--- RECORDS SUPPLIED Enclosed Below ---

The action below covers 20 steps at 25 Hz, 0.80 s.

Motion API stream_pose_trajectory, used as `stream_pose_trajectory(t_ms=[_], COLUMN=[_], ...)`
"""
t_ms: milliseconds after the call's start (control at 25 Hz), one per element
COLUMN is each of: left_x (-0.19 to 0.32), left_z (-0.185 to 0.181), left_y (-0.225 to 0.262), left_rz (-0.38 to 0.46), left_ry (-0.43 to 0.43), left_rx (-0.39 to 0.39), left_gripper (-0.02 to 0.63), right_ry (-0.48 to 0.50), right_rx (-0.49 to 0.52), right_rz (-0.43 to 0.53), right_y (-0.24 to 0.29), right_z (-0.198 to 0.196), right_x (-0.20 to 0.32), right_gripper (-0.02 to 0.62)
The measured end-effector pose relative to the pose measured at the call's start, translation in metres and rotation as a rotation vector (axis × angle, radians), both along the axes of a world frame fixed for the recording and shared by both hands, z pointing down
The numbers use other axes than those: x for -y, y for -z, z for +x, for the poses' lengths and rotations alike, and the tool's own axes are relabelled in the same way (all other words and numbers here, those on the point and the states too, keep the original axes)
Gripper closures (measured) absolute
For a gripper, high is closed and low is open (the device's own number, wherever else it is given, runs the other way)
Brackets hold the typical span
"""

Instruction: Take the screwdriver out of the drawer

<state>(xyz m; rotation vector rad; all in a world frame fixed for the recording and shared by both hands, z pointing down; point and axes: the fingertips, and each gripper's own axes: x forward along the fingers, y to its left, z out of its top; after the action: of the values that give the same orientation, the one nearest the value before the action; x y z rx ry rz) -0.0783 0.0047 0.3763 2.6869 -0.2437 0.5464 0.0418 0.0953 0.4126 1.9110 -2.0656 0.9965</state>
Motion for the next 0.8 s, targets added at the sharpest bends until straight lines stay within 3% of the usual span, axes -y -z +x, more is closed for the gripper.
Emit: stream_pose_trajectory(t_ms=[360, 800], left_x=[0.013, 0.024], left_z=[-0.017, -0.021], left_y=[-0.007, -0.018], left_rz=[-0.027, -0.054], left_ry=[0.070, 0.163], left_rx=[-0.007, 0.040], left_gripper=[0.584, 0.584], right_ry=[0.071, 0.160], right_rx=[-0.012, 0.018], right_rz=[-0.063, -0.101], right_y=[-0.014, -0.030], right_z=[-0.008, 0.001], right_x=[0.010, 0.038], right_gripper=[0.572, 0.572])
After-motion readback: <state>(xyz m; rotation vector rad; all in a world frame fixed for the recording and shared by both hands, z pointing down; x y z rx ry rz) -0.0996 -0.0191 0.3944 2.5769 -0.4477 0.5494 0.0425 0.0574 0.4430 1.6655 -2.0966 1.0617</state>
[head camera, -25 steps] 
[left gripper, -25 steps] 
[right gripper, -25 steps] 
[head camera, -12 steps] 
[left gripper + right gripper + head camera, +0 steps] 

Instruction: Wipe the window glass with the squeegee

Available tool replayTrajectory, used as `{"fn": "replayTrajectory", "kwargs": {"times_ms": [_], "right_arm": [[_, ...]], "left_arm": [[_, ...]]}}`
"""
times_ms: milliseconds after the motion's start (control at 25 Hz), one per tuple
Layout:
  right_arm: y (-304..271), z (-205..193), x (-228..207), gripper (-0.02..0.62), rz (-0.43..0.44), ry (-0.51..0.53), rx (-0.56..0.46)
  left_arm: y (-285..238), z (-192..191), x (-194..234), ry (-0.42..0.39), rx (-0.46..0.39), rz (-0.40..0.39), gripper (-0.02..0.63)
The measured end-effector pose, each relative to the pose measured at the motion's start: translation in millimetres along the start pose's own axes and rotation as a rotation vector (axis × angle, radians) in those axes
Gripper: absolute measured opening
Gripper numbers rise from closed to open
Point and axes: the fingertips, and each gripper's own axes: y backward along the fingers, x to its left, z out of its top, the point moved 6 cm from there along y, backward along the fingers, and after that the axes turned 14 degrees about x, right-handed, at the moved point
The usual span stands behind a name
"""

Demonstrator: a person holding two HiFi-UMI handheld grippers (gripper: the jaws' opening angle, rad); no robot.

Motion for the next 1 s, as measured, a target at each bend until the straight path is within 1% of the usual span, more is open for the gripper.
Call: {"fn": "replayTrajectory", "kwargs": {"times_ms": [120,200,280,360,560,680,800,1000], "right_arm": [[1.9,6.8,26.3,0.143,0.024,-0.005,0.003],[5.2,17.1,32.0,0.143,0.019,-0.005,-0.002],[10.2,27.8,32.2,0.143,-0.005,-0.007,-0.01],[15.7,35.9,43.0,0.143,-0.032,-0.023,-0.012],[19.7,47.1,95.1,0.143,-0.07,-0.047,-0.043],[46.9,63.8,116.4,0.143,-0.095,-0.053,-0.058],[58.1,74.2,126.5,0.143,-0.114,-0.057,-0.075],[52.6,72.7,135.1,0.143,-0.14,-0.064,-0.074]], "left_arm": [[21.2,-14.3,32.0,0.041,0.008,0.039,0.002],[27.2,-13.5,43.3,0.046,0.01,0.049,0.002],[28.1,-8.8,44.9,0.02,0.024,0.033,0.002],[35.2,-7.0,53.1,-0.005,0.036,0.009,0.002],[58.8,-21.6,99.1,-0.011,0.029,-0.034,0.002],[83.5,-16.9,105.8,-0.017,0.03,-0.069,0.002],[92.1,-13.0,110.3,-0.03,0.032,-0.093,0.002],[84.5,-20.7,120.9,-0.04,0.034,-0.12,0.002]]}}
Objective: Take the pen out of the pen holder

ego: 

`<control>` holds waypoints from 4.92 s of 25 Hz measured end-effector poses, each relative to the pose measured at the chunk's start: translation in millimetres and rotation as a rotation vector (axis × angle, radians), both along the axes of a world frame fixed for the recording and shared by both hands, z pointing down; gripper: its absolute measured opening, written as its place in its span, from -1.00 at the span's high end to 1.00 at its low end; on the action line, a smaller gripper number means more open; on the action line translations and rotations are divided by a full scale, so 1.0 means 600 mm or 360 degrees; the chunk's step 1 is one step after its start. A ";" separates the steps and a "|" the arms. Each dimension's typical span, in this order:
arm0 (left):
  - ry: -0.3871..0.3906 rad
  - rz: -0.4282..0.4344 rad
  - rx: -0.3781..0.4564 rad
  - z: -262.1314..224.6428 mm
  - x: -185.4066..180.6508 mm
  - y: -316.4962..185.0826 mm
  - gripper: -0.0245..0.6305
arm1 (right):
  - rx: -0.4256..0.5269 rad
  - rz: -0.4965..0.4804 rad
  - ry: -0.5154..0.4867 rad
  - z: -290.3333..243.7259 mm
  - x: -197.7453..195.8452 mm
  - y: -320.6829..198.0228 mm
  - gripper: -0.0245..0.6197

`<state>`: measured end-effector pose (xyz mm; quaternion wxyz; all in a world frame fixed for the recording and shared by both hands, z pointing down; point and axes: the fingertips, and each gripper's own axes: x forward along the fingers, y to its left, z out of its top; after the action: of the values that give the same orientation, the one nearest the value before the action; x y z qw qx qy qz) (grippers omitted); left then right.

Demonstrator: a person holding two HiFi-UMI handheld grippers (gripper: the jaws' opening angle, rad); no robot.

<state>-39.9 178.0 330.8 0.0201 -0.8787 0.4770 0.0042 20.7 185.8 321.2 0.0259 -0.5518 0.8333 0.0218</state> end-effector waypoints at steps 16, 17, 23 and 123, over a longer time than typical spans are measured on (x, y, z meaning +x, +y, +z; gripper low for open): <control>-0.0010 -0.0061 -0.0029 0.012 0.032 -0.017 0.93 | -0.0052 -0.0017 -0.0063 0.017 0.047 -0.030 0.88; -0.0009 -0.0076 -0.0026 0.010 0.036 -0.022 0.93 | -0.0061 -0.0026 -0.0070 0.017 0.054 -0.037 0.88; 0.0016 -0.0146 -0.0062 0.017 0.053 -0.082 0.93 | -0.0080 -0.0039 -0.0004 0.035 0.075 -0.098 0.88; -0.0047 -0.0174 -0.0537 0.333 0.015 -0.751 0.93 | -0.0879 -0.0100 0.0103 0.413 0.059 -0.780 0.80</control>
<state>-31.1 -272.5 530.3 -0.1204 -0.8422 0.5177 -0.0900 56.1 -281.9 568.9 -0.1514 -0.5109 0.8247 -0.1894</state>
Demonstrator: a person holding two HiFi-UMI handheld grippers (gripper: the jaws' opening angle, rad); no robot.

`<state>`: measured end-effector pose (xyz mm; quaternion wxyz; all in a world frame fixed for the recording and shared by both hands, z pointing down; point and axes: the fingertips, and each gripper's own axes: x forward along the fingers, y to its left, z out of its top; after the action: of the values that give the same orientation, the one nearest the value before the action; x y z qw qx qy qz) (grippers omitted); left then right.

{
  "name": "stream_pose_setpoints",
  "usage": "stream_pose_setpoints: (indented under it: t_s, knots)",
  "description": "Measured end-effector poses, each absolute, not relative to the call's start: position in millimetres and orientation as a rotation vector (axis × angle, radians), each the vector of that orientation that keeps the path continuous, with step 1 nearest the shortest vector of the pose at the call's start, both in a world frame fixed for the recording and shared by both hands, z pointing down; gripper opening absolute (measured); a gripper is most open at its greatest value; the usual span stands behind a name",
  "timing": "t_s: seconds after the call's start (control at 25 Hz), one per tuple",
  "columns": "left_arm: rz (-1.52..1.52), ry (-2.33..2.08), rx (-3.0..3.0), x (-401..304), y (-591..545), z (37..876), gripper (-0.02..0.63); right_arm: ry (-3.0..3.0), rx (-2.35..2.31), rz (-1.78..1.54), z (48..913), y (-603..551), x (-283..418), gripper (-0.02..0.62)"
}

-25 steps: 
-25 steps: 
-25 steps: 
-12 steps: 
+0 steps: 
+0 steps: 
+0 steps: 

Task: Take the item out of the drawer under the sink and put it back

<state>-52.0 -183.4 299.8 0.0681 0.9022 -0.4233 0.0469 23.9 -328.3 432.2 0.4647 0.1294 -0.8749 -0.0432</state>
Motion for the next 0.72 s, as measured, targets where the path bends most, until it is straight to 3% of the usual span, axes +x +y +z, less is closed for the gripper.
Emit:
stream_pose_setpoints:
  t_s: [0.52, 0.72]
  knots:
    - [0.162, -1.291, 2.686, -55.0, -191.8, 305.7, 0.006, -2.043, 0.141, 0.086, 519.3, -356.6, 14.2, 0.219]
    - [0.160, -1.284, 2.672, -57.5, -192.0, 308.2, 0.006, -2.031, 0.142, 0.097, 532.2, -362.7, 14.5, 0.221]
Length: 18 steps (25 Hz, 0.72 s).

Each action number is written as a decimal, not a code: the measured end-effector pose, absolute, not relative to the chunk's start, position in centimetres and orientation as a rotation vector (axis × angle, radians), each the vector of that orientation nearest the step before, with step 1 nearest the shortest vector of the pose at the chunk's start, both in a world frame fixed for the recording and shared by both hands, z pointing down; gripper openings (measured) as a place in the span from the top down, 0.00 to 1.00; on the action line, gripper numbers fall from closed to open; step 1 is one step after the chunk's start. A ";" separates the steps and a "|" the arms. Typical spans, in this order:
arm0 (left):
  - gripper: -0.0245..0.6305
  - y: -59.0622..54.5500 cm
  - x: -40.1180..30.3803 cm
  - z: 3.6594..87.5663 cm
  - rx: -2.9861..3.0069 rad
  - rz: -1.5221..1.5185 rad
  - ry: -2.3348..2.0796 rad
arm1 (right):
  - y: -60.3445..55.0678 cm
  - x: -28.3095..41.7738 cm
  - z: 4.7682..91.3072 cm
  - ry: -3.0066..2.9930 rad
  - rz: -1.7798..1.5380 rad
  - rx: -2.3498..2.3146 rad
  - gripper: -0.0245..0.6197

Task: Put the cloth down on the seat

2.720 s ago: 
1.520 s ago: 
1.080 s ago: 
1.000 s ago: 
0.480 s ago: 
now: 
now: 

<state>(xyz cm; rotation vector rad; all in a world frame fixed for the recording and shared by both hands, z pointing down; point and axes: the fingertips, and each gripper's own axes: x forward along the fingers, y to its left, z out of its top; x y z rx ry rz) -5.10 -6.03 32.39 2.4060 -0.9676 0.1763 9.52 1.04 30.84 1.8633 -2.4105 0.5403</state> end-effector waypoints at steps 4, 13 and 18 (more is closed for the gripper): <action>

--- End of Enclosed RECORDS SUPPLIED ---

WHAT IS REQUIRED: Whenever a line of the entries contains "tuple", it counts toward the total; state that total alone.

RESULT: 2